TRY IT:
Only the lines from the one containing "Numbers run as" to the end of the records belong in the answer; repeat them exactly and drop the pictures.

MATERIALS PROVIDED:
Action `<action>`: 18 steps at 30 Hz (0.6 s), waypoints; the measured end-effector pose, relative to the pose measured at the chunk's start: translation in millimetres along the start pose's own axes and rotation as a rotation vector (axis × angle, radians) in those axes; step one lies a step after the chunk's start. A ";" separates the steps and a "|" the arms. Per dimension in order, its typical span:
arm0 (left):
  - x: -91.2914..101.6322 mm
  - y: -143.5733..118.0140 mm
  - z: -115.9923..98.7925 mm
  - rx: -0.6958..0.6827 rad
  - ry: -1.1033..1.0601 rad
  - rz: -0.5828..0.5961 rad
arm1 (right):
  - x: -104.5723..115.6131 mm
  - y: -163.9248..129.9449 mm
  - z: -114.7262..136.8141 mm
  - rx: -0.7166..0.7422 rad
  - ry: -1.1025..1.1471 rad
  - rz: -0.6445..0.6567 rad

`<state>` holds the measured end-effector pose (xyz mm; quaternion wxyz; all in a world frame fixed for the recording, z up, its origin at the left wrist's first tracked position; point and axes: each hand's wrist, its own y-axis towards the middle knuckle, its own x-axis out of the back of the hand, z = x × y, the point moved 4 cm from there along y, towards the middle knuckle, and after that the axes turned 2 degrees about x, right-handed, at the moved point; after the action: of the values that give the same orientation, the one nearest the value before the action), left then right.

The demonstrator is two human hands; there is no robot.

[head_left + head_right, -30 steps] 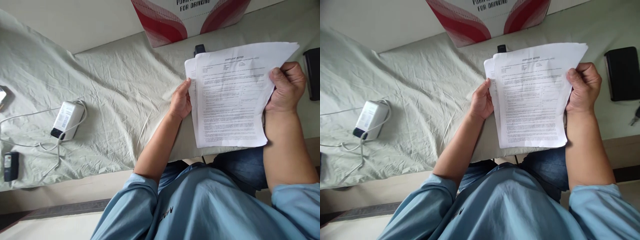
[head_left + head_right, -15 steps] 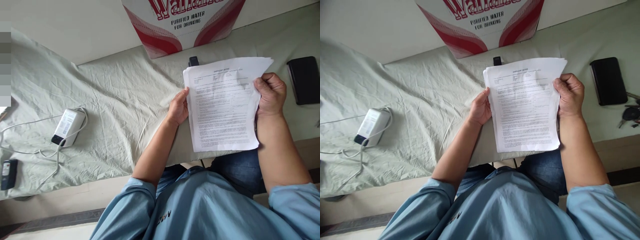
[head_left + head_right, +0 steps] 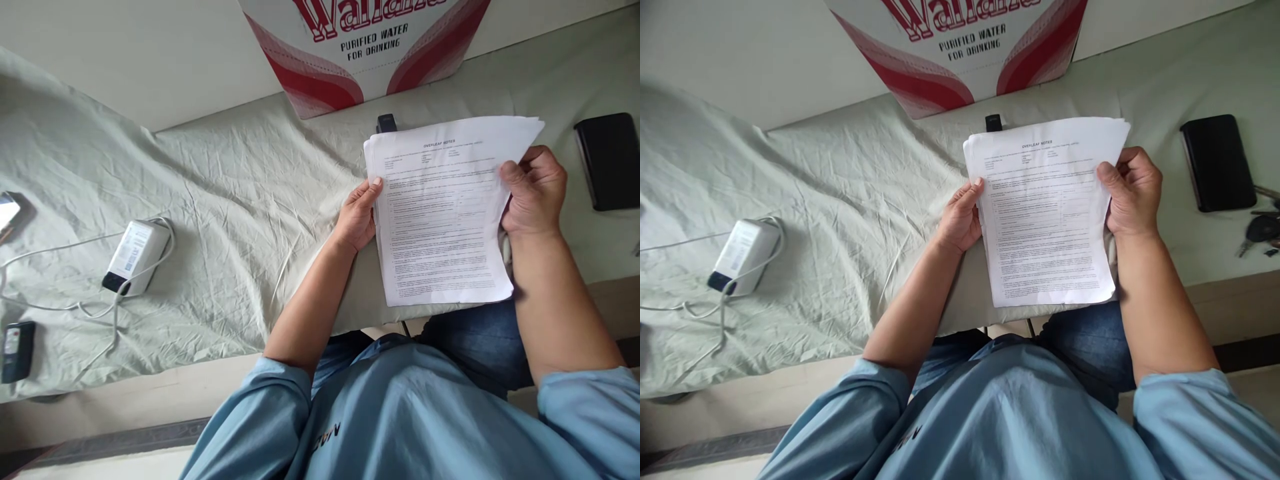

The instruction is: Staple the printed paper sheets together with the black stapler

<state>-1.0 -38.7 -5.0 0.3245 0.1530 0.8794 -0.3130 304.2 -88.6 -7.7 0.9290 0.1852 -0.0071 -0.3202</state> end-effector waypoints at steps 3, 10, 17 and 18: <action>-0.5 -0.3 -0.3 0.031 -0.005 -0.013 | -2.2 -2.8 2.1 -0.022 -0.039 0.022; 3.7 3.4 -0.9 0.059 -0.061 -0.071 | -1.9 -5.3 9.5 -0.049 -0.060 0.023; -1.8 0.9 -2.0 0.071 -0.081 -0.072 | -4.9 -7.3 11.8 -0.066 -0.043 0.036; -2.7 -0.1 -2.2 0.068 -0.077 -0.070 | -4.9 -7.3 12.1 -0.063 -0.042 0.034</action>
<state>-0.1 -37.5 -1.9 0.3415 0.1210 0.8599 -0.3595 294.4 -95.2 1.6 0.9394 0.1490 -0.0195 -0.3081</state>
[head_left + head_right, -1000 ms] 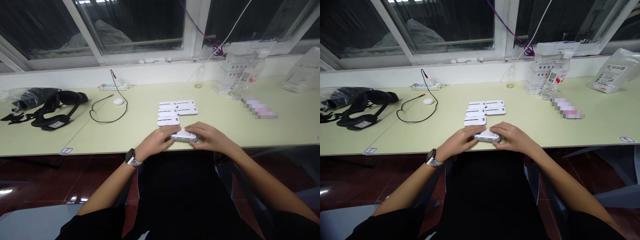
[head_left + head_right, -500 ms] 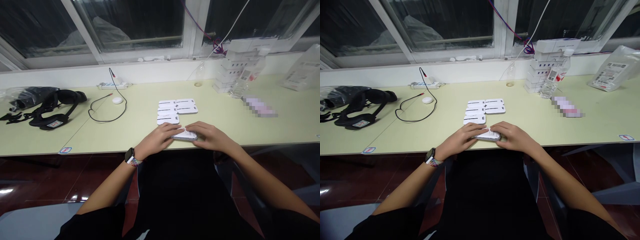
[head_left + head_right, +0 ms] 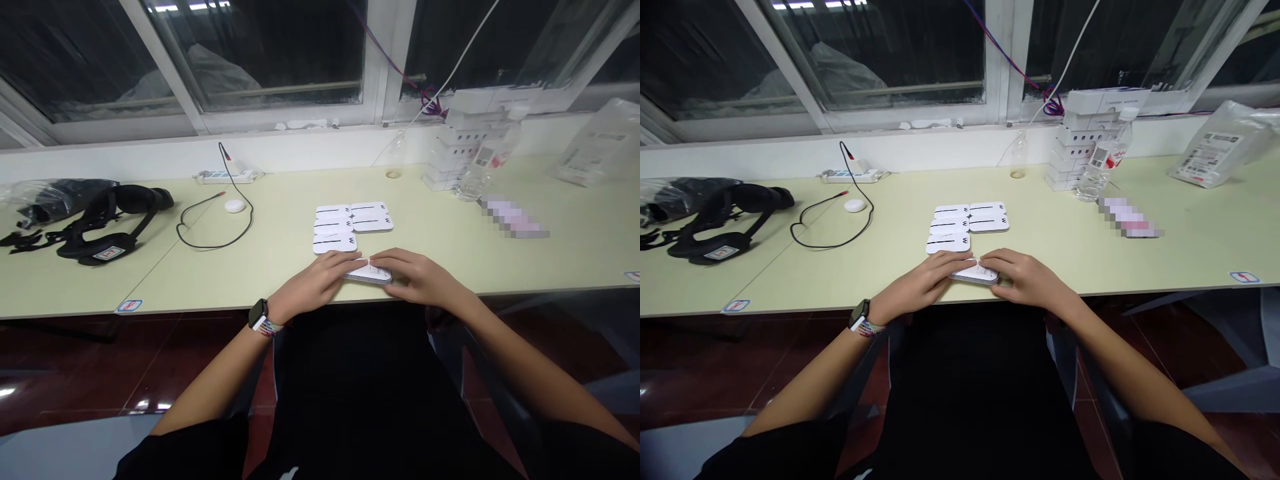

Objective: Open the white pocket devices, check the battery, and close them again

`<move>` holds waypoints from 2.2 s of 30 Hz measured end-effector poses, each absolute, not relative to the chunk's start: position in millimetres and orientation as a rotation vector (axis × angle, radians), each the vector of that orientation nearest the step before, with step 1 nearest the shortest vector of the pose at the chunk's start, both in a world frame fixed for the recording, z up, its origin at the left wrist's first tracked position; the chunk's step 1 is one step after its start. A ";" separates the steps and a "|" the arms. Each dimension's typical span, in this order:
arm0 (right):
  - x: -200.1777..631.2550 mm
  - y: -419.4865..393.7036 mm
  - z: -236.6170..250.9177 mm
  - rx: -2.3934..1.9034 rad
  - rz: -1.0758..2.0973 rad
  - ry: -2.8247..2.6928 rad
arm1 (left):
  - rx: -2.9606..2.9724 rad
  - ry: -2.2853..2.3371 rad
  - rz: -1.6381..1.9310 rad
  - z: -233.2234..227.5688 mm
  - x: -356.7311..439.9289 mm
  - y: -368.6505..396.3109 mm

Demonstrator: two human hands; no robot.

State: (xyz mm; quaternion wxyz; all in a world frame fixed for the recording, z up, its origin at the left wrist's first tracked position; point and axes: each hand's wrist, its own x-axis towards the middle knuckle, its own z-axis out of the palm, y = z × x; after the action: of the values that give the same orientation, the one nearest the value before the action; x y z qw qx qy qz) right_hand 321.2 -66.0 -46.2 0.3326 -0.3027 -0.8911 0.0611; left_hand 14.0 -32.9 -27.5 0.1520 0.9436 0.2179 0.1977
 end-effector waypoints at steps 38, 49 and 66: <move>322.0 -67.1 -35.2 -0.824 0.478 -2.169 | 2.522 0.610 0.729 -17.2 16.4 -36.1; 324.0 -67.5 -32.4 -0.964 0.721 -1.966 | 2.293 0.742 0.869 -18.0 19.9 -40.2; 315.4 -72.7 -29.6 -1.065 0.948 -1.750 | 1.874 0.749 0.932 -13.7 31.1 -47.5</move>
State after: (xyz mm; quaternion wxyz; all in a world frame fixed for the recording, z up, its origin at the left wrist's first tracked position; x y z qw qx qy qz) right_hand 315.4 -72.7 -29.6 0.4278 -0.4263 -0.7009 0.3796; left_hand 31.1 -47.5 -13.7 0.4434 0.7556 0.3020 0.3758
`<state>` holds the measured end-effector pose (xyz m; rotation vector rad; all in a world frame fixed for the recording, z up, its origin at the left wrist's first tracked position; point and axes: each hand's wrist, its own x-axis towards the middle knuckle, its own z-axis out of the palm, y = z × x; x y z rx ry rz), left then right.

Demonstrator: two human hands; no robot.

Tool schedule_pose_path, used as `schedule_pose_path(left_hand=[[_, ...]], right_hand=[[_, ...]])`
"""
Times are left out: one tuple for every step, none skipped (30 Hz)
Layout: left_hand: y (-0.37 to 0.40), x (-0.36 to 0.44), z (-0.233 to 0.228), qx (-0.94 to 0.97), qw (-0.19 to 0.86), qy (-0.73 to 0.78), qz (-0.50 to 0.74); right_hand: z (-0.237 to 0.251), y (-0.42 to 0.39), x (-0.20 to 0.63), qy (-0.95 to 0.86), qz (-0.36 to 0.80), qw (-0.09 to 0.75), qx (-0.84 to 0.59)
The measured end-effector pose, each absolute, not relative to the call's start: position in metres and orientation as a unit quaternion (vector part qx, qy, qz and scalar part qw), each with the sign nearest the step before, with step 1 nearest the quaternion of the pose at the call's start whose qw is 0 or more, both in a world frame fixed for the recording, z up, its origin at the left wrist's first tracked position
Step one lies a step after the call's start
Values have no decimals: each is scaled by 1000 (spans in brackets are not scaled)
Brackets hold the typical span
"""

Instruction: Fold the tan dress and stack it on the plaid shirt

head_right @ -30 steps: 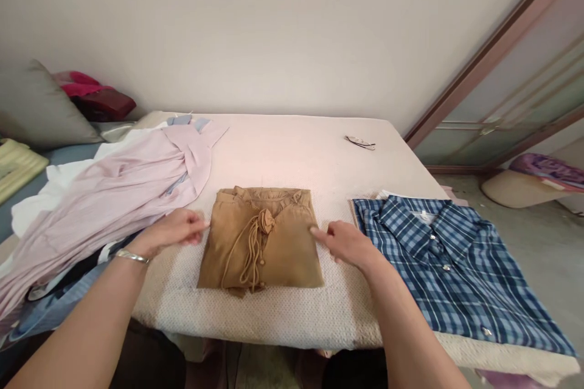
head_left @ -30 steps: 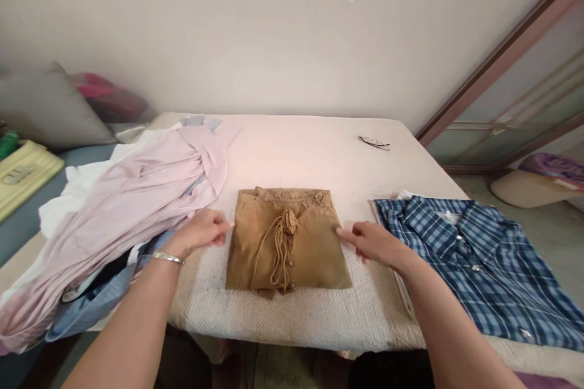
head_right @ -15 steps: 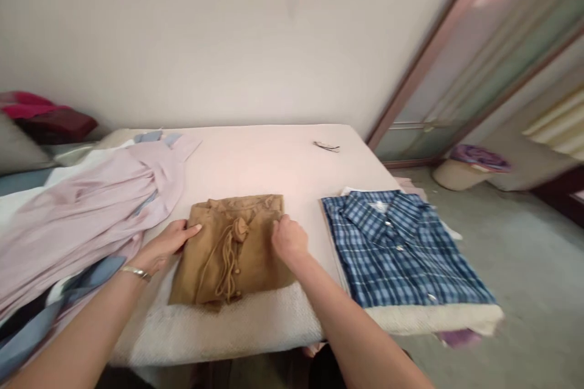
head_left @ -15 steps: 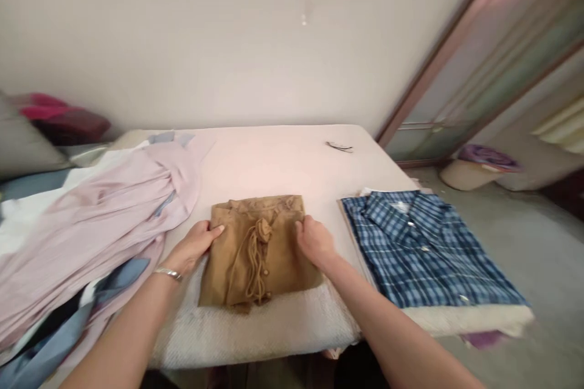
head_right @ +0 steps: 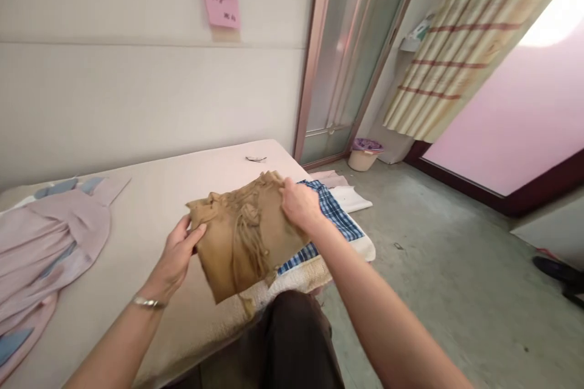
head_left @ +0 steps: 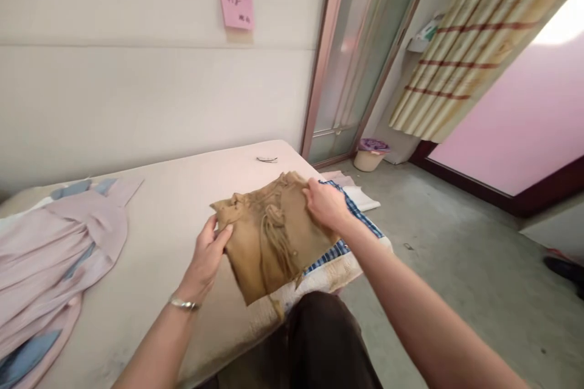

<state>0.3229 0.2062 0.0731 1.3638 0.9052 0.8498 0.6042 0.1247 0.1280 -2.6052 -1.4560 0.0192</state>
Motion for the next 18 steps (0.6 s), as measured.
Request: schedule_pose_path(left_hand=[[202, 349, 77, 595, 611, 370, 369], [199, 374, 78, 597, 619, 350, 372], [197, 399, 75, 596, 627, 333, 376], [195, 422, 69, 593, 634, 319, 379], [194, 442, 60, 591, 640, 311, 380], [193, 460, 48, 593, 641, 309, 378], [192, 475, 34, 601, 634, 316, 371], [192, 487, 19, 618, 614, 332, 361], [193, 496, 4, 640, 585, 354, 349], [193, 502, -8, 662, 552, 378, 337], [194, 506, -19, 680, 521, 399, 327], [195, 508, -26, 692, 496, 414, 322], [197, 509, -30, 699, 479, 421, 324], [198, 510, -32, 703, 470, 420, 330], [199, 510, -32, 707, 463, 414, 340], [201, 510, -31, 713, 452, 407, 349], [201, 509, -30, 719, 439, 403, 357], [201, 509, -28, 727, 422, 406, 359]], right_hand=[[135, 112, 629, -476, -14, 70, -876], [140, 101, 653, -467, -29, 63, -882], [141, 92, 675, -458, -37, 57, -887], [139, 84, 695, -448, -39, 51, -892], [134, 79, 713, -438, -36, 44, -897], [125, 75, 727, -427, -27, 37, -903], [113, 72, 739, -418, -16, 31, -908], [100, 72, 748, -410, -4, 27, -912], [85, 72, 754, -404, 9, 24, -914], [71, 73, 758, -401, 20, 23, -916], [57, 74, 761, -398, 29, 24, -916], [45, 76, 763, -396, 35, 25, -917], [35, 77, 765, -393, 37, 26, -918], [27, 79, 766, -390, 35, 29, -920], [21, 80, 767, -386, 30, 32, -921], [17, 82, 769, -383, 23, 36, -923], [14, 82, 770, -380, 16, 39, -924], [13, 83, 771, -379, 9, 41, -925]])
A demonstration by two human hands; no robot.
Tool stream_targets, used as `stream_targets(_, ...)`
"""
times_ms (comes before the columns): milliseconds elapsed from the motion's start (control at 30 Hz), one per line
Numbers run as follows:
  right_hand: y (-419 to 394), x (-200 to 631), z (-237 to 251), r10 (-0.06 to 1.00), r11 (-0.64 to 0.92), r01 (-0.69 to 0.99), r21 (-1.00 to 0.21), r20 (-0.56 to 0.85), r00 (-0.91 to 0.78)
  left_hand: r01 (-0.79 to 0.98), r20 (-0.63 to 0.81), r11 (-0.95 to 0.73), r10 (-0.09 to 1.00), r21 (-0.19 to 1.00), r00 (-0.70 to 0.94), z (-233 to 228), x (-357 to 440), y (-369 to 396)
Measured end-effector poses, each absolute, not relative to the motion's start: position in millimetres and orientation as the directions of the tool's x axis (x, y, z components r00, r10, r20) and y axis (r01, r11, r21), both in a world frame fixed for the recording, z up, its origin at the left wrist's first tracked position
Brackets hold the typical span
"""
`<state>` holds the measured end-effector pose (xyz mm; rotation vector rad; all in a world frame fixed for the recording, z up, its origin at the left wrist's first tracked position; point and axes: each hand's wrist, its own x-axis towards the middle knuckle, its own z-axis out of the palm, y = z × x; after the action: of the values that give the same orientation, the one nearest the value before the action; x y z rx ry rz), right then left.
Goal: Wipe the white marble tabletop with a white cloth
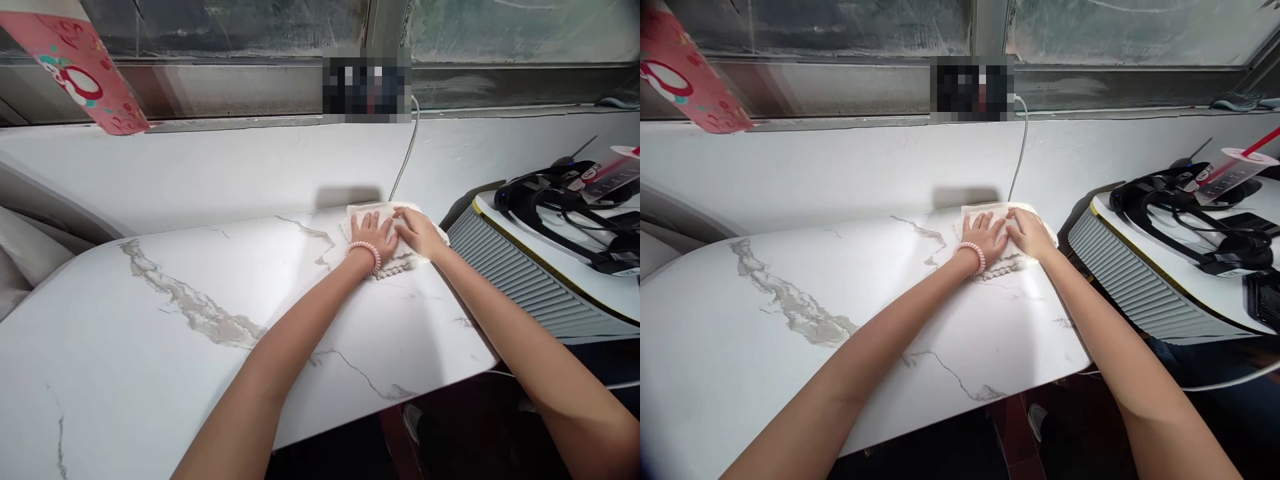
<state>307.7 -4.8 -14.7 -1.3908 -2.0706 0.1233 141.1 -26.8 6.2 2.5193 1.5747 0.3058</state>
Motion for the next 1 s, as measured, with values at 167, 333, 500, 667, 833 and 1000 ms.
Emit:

RESULT FOR THIS TASK:
Numbers run as follows:
  right_hand: y (-419 to 394), x (-200 to 631), z (-237 to 251), r10 (-0.06 to 1.00), r11 (-0.64 to 0.92), r01 (-0.69 to 0.99), r21 (-1.00 to 0.21), r20 (-0.56 to 0.85), r00 (-0.91 to 0.78)
  left_hand: r01 (-0.79 to 0.98), r20 (-0.63 to 0.81), r11 (-0.95 to 0.73), r10 (-0.09 to 1.00), r21 (-0.19 to 1.00), r00 (-0.70 to 0.94), z (-233 to 228), x (-357 to 440), y (-369 to 396)
Measured end-effector poses, each absolute, not relative to the motion's start: position in millimetres and orientation as the directions of the tool's x axis (x, y, z components r00, r10, r20) and y axis (r01, r11, r21), both in a world frame fixed for the recording, z up, its origin at the left wrist's first tracked position
Brackets hold the typical span
"""
`<state>` holds the measured end-effector pose (xyz mm; rotation vector rad; all in a world frame fixed for the recording, z up, its origin at the left wrist's first tracked position; point and axes: each hand's wrist, its own x-axis towards the middle knuckle, its own z-axis out of the palm, y = z × x; after the action: of the values that give the same orientation, the one nearest the value before the action; x y z rx ry rz), right then left.
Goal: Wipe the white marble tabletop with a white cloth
<state>307.7 -4.8 -14.7 -1.3908 -2.0706 0.1233 141.1 -26.8 6.2 2.5193 1.5747 0.3058</state>
Motion for the next 1 s, as measured, with values at 167, 333, 500, 667, 833 and 1000 ms.
Emit:

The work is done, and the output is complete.